WHAT YOU SHOULD DO
Write out the listing below in full and exactly, leaving out every picture.
::: INPUT DATA :::
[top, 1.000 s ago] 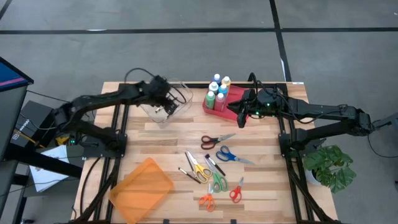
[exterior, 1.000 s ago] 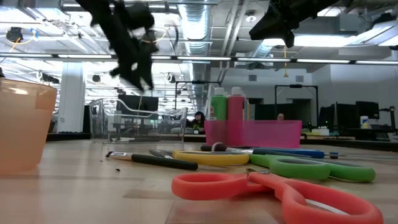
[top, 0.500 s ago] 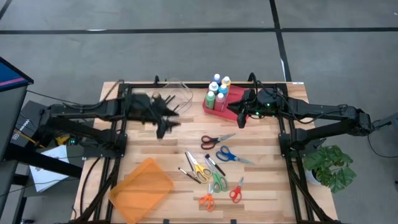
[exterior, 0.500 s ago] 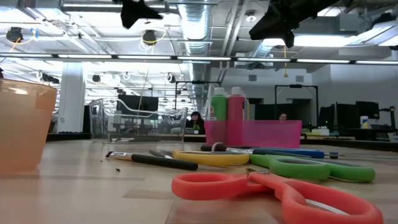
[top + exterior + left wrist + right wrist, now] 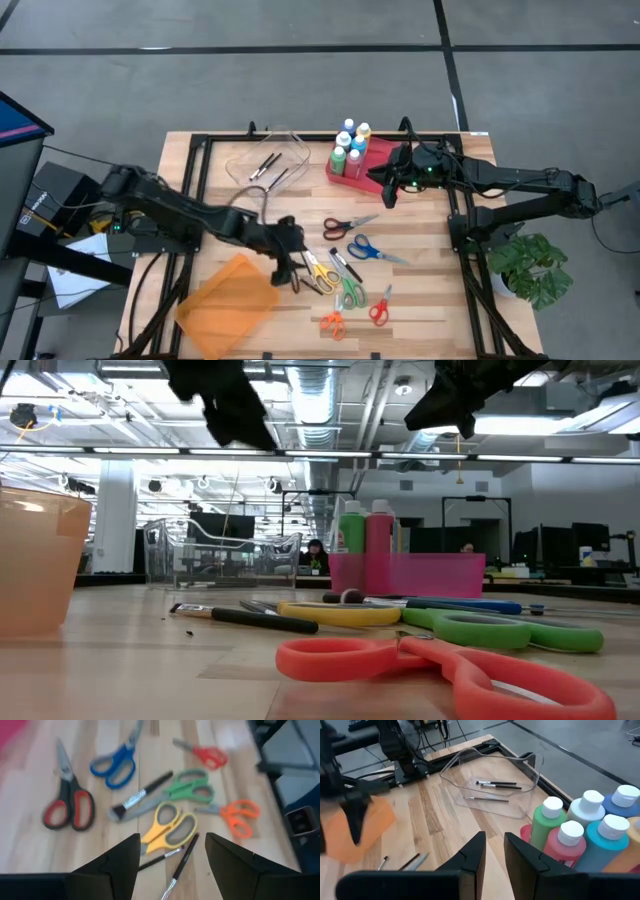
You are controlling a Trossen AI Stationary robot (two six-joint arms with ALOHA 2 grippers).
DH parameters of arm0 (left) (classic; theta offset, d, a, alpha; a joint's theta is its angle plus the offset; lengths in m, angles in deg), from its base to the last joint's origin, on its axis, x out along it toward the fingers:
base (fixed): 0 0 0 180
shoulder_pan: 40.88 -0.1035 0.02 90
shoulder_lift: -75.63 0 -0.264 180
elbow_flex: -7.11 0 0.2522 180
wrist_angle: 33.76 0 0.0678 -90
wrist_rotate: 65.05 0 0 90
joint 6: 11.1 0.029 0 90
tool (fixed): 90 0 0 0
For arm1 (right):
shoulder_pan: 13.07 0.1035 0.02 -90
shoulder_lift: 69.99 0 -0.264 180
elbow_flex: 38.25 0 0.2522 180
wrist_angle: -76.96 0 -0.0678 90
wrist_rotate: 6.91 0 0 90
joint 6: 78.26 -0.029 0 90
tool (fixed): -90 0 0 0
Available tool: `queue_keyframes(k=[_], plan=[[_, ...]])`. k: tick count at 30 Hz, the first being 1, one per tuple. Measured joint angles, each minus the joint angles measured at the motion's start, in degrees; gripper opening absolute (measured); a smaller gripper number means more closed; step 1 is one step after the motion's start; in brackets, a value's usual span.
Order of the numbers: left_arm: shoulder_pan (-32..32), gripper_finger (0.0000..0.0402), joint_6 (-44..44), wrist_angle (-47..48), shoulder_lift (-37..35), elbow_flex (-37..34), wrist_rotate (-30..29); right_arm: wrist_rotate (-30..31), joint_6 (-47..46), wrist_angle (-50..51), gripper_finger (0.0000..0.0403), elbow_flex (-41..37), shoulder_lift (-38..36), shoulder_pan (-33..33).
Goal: Pick & Place Paint Supplies
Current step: Put the black paint brush into the transparent bin
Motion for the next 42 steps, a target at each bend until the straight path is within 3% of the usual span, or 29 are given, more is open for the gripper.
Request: queue_keyframes(k=[9,15,19,29,34,42], plan=[[0.1,0.0219,4.9,-3.2,11.4,0.0,8.9,-0.1,0.0,0.0,0.0068,0.0,0.0,1.1],[0.1,0.0215,9.2,-6.5,17.0,0.0,10.0,-0.1,0.0,0.7,0.0068,0.0,0.0,2.3],[0.0,0.0214,9.3,-7.3,20.0,0.0,13.9,-0.1,0.0,2.3,0.0068,0.0,0.0,2.8],[1.8,0.0210,12.6,-8.3,23.5,0.1,13.3,-0.1,0.0,2.9,0.0068,0.0,0.0,3.1],[1.5,0.0175,12.3,-8.1,23.3,0.1,10.0,0.0,0.0,3.0,0.0068,0.0,0.0,3.1],[1.4,0.0078,12.2,-7.3,23.3,0.1,9.5,0.0,0.0,3.0,0.0068,0.0,0.0,3.1]])
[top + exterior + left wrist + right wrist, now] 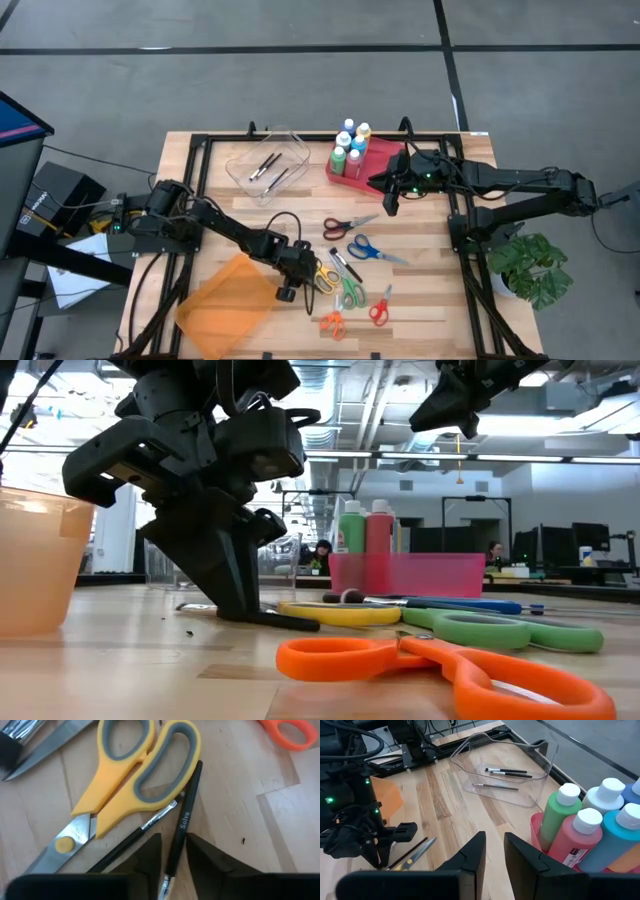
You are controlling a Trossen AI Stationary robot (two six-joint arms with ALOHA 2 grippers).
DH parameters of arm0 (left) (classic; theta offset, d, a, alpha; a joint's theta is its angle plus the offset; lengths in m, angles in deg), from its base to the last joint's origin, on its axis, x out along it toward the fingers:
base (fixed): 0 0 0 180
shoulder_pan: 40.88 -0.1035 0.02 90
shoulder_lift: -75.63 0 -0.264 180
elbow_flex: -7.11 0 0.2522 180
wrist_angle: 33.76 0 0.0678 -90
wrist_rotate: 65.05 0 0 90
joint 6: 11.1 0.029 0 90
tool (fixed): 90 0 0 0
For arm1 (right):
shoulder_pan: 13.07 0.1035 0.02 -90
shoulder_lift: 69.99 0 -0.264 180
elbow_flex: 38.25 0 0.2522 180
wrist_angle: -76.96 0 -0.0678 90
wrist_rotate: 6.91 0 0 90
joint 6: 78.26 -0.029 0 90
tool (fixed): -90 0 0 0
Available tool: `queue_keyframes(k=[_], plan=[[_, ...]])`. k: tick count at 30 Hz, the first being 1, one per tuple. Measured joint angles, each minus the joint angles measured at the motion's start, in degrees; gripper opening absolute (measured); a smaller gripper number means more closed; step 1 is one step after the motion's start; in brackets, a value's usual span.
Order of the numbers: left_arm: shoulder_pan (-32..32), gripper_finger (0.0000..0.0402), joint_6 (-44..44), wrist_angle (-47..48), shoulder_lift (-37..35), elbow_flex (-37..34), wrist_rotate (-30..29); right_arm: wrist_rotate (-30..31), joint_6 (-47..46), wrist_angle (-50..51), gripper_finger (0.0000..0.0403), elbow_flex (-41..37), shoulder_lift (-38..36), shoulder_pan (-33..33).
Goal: Pick & Place Paint Supplies
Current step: Put the black paint brush into the transparent bin
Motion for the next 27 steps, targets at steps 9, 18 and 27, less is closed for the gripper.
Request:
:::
ANSWER TO THE EXERCISE
[top, 1.000 s ago] 
[exterior, 1.000 s ago] 
[top, 0.500 s ago] 
[exterior, 0.500 s ago] 
[top + exterior + left wrist + right wrist, now] 
You are controlling a Trossen AI Stationary robot (two six-joint arms with ALOHA 2 grippers).
DH parameters of arm0 (left) (classic; theta offset, d, a, alpha; a joint's theta is its angle plus the offset; lengths in m, angles in deg), from its base to the last joint's origin, on its axis, x out along it toward the fingers:
base (fixed): 0 0 0 180
shoulder_pan: 40.88 -0.1035 0.02 90
shoulder_lift: -75.63 0 -0.264 180
elbow_flex: -7.11 0 0.2522 180
wrist_angle: 33.76 0 0.0678 -90
wrist_rotate: 65.05 0 0 90
joint 6: 11.1 0.029 0 90
tool (fixed): 90 0 0 0
For arm1 (right):
shoulder_pan: 13.07 0.1035 0.02 -90
shoulder_lift: 69.99 0 -0.264 180
elbow_flex: 38.25 0 0.2522 180
wrist_angle: -76.96 0 -0.0678 90
wrist_rotate: 6.91 0 0 90
joint 6: 78.26 -0.029 0 90
tool (fixed): -90 0 0 0
Available tool: `queue_keyframes(k=[_], plan=[[_, ...]])`. k: tick count at 30 Hz, the first being 1, one per tuple. Measured joint angles, each minus the joint angles measured at the motion's start, in degrees; gripper opening absolute (measured); a smaller gripper number means more closed; step 1 is one step after the motion's start; in brackets, a value's usual span.
Order of the numbers: left_arm: shoulder_pan (-32..32), gripper_finger (0.0000..0.0402), joint_6 (-44..44), wrist_angle (-47..48), shoulder_lift (-37..35), elbow_flex (-37..34), wrist_rotate (-30..29); right_arm: wrist_rotate (-30..31), joint_6 (-47..46), wrist_angle (-50..51), gripper_finger (0.0000..0.0403), elbow_flex (-41..37), shoulder_lift (-38..36), shoulder_pan (-33..33).
Goal: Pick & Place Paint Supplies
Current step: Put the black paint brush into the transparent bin
Motion for the next 42 steps, a target at each bend until the straight path is within 3% of the usual span, or 29 are given, more is open for the gripper.
Request: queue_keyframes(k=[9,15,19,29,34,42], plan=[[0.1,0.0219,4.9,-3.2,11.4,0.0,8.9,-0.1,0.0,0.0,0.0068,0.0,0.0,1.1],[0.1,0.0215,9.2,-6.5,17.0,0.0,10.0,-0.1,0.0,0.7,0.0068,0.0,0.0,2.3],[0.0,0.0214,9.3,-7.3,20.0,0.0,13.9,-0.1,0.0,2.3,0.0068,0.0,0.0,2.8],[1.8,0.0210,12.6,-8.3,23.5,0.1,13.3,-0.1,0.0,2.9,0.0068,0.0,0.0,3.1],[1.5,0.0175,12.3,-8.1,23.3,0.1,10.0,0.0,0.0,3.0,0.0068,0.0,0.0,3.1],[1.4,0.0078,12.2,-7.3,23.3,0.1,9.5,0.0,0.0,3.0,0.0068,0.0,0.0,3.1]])
[top + exterior + left wrist + right wrist, now] 
You are controlling a Trossen AI Stationary robot (two six-joint arms with ALOHA 2 grippers).
DH parameters of arm0 (left) (classic; theta offset, d, a, alpha; a joint's theta is its angle plus the offset; lengths in m, angles in deg), from its base to the last joint's origin, on its axis, x out along it toward the fingers:
base (fixed): 0 0 0 180
shoulder_pan: 40.88 -0.1035 0.02 90
shoulder_lift: -75.63 0 -0.264 180
elbow_flex: -7.11 0 0.2522 180
wrist_angle: 33.76 0 0.0678 -90
wrist_rotate: 65.05 0 0 90
joint 6: 11.1 0.029 0 90
tool (fixed): 90 0 0 0
For arm1 (right):
shoulder_pan: 13.07 0.1035 0.02 -90
shoulder_lift: 69.99 0 -0.264 180
elbow_flex: 38.25 0 0.2522 180
wrist_angle: -76.96 0 -0.0678 90
wrist_rotate: 6.91 0 0 90
joint 6: 78.26 -0.029 0 90
tool (fixed): -90 0 0 0
Available tool: `queue_keyframes(k=[_], plan=[[_, ...]])`. k: tick count at 30 Hz, the first being 1, one per tuple. Measured joint angles, each minus the joint angles measured at the motion's start, in degrees; gripper opening absolute (measured); a smaller gripper number means more closed; step 1 is one step after the motion's start; in brackets, a value's usual span.
Order of the numbers: left_arm: shoulder_pan (-32..32), gripper_finger (0.0000..0.0402), joint_6 (-44..44), wrist_angle (-47..48), shoulder_lift (-37..35), elbow_flex (-37..34), wrist_rotate (-30..29); right_arm: wrist_rotate (-30..31), joint_6 (-47..46), wrist_angle (-50..51), gripper_finger (0.0000..0.0403), elbow_flex (-41..37), shoulder_lift (-38..36), shoulder_pan (-33..33).
Goal: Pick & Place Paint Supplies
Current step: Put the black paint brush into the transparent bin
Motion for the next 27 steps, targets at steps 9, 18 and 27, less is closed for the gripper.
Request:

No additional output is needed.